Financial advisers concerned about the detail of the incoming professional standards regime may be needlessly panicking, says an education provider.
Speaking to ifa, Mentor Education chief executive Mark Sinclair said the anxiety many advisers are currently experiencing may stem from a misunderstanding about what the new state-mandated regime will likely require.
“My message is to be calm and wait and see what the final outcome is,” Dr Sinclair said. “You might only have to do a few units, meaning just 10 or so hours a week. It’s not that hard, it’s not that scary.”
Dr Sinclair said he expects education providers to take prior professional experience into account when determining the course of study an individual adviser may be required to undertake.

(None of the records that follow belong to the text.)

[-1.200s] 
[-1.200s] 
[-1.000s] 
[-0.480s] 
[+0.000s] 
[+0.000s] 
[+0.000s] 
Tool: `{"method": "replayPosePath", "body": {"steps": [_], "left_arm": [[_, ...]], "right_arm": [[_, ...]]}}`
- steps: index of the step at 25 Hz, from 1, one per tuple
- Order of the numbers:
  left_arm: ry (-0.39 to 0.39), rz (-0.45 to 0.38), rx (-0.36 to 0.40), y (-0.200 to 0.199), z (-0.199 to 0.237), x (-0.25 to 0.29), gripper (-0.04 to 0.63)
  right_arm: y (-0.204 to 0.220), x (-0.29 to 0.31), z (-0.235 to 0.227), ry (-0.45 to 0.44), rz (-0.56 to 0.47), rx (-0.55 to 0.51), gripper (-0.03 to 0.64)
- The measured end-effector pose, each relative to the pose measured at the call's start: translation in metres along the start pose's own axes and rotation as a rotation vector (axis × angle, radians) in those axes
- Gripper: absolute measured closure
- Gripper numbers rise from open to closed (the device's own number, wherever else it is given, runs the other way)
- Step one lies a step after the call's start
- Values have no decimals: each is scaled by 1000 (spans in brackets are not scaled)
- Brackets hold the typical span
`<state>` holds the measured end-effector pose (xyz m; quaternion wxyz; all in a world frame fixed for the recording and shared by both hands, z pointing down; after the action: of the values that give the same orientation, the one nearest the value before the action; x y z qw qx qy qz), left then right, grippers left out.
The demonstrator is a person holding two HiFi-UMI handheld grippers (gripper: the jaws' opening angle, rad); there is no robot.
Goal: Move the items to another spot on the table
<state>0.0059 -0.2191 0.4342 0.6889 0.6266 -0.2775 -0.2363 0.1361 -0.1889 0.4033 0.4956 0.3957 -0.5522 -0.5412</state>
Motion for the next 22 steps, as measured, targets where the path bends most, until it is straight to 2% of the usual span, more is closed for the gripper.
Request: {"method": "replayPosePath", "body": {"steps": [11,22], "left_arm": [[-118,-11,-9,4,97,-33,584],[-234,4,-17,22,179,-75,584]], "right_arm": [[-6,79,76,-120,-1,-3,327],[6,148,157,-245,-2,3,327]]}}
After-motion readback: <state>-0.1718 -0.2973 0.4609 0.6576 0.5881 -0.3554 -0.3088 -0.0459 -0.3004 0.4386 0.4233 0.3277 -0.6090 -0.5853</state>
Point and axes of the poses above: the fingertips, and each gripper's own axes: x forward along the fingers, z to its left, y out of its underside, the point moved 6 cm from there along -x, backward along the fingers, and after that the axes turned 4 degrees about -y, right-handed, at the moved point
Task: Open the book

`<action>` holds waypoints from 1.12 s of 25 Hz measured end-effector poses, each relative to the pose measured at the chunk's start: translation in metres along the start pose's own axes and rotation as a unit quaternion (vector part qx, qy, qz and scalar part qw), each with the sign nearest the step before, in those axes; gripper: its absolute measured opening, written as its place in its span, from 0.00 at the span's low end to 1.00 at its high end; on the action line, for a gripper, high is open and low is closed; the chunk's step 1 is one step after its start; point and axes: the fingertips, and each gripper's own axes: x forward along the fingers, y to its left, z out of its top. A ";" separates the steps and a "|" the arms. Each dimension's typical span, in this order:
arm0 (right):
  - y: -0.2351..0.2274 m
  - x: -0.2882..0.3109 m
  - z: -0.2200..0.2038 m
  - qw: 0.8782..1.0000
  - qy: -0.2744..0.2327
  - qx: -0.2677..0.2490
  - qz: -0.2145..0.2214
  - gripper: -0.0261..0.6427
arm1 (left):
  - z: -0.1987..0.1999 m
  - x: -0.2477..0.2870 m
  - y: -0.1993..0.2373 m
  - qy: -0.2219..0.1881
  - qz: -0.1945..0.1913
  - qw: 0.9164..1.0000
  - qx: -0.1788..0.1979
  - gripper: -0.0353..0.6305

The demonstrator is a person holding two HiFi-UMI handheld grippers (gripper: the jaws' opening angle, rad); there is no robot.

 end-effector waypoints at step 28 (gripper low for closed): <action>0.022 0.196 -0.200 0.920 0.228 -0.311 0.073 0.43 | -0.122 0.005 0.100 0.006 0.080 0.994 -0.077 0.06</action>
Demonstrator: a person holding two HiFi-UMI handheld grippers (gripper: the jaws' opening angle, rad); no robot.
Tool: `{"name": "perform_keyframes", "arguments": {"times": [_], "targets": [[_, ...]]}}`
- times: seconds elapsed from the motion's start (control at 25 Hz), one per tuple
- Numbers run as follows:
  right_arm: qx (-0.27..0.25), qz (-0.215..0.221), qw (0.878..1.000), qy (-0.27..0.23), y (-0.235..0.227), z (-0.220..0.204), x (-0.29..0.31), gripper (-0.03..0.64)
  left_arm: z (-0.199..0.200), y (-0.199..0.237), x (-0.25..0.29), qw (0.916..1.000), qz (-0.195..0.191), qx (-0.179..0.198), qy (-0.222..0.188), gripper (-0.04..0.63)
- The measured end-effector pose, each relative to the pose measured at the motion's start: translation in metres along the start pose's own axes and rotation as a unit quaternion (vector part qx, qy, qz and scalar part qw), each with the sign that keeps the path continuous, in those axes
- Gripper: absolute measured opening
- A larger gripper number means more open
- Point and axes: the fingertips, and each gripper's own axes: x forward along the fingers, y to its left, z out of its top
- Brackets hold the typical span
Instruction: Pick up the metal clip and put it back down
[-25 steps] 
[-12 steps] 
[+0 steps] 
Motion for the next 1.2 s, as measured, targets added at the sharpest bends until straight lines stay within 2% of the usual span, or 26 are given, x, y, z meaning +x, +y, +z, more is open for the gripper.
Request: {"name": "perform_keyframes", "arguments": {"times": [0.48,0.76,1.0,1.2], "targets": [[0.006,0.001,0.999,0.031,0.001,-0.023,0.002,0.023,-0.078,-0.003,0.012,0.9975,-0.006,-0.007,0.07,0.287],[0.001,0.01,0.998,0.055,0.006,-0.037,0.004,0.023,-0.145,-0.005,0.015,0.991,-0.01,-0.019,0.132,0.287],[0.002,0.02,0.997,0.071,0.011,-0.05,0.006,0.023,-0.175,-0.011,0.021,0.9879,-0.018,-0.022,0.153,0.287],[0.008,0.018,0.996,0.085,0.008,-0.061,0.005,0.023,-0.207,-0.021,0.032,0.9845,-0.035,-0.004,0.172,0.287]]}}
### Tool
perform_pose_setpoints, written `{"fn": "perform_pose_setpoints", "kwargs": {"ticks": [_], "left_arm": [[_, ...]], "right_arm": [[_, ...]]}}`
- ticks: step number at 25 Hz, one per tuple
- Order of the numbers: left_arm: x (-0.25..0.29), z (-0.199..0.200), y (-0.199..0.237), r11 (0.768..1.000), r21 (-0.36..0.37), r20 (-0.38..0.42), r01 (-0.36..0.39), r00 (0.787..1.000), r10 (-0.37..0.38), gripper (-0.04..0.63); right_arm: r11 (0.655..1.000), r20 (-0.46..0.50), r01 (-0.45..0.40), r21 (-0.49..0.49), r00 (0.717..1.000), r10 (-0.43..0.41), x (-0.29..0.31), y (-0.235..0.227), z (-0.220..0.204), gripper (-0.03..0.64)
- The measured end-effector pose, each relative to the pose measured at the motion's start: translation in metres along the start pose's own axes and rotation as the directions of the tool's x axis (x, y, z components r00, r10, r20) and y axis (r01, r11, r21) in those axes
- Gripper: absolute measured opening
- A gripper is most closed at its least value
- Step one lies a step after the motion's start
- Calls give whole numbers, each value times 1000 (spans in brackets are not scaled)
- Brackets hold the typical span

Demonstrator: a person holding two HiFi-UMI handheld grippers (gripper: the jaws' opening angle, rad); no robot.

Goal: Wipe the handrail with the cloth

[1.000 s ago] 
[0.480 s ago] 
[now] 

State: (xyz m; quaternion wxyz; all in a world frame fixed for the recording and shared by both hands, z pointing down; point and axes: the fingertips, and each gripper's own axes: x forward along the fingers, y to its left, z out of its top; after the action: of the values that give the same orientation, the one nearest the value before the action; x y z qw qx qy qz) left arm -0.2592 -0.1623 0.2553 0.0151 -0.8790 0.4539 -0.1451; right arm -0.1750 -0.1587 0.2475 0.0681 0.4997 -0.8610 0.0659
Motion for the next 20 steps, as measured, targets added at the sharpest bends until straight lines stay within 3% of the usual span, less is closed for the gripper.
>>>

“Technically, if you can show you have five years’ experience or more, and can demonstrate quality of advice and have supervisor statements confirming to that effect, than the provider of the qualification will give you partial credit for that experience,” he said.
“So for those that completed their qualifications more than 10 years ago and believe they may have to do a full graduate diploma or master's, that is not necessarily the case if they can demonstrate experience in the units of study.”
The comments follow a communication issued by the AFA to members earlier this week, which also sought to quell anxiety among financial advisers ahead of the new regime.
“The comment expressed by many and covered in recent trade media articles that a degree that is older than 10 years will not count is simply false,” AFA chief executive Philip Kewin said.
“Advisers with older degrees will still be able to get recognition for them, although they are likely to need to do a bridging course of some form.”
Like Mentor Education, the AFA has advised that members “wait and see” the final post-consultation fine print from FASEA before enrolling in courses with the intention of complying with the new standards.
Deakin University associate professor Adrian Raftery recently told ifa he expects the so-called 10-year rule will be one of the elements in FASEA’s preliminary guidance that will be “first to go” following the public consultation.
FASEA is yet to release information about the timeline and format of the consultation process.